Filter the lines below, copying only those with the string "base".
□ □ □ □
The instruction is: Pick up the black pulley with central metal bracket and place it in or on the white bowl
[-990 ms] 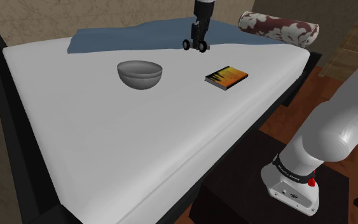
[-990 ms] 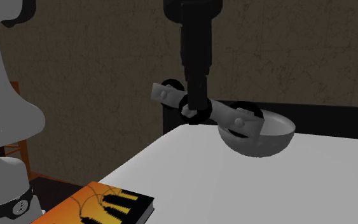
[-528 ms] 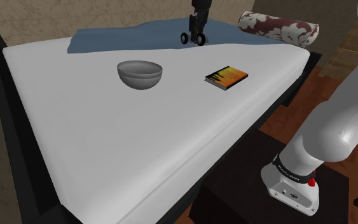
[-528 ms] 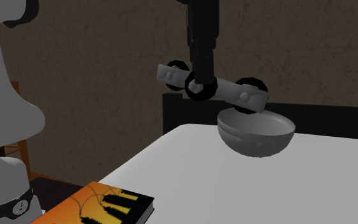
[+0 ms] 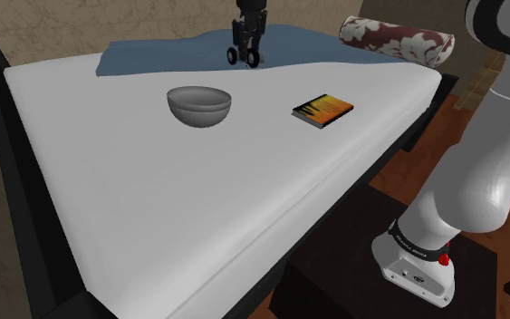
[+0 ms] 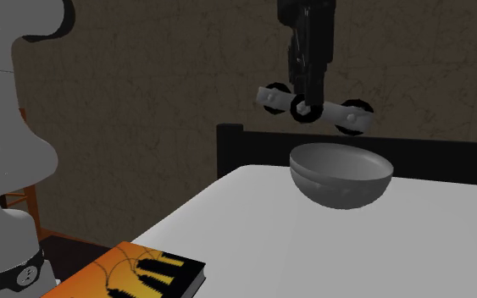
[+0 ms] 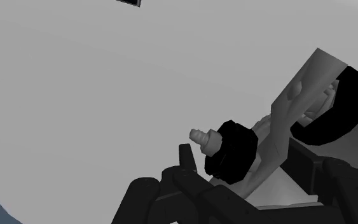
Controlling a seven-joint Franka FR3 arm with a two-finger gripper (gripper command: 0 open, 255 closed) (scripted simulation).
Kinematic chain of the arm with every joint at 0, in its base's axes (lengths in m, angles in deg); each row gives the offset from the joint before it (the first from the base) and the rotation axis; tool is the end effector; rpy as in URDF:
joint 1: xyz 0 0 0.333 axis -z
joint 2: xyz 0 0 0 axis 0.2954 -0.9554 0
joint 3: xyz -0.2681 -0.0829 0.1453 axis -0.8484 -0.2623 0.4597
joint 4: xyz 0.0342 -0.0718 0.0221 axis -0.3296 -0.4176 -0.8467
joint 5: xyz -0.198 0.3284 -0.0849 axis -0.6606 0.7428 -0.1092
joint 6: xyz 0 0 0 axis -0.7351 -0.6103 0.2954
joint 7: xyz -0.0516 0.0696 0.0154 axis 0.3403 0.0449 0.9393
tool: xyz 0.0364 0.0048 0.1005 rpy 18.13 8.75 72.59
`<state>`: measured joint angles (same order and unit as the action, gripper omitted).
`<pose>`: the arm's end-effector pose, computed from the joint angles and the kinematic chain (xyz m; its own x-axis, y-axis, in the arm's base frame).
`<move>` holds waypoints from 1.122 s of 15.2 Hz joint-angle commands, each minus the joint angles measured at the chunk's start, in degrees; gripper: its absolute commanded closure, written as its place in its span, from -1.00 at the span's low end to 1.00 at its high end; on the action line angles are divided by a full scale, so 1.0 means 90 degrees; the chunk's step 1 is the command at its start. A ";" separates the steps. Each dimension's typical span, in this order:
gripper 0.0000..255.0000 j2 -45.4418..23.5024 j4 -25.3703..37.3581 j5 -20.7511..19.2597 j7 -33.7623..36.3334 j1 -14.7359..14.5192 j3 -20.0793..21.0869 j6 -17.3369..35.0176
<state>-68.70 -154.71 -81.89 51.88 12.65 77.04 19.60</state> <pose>0.5869 0.0802 0.6256 0.9676 0.2477 0.0493 0.2416 -0.9648 0.1041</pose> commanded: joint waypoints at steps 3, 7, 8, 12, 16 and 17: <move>1.00 -0.0629 0.0827 -0.0117 0.0482 -0.0309 0.0206 -0.0252; 1.00 -0.1476 0.2056 -0.0291 0.0946 -0.0710 0.0374 -0.0696; 1.00 -0.1734 0.2447 -0.0343 0.1050 -0.0825 0.0405 -0.0845; 1.00 -0.2830 0.4113 -0.0539 0.1350 -0.1295 0.0448 -0.1457; 1.00 -0.2452 0.3128 -0.0483 0.1419 -0.1194 0.0471 -0.0856; 1.00 -0.2385 0.2931 -0.0473 0.1433 -0.1175 0.0474 -0.0727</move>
<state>-90.74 -126.65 -86.22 64.59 1.96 81.27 11.91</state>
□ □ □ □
# OUTPUT FOR THIS TASK
Kinematic chain of the arm with every joint at 0, in its base's axes (lengths in m, angles in deg); each row gives the offset from the joint before it (the first from the base) and the rotation axis; tool is the end effector; rpy as in URDF:
`<pose>`: the arm's end-effector pose, computed from the joint angles and the kinematic chain (xyz m; its own x-axis, y-axis, in the arm's base frame).

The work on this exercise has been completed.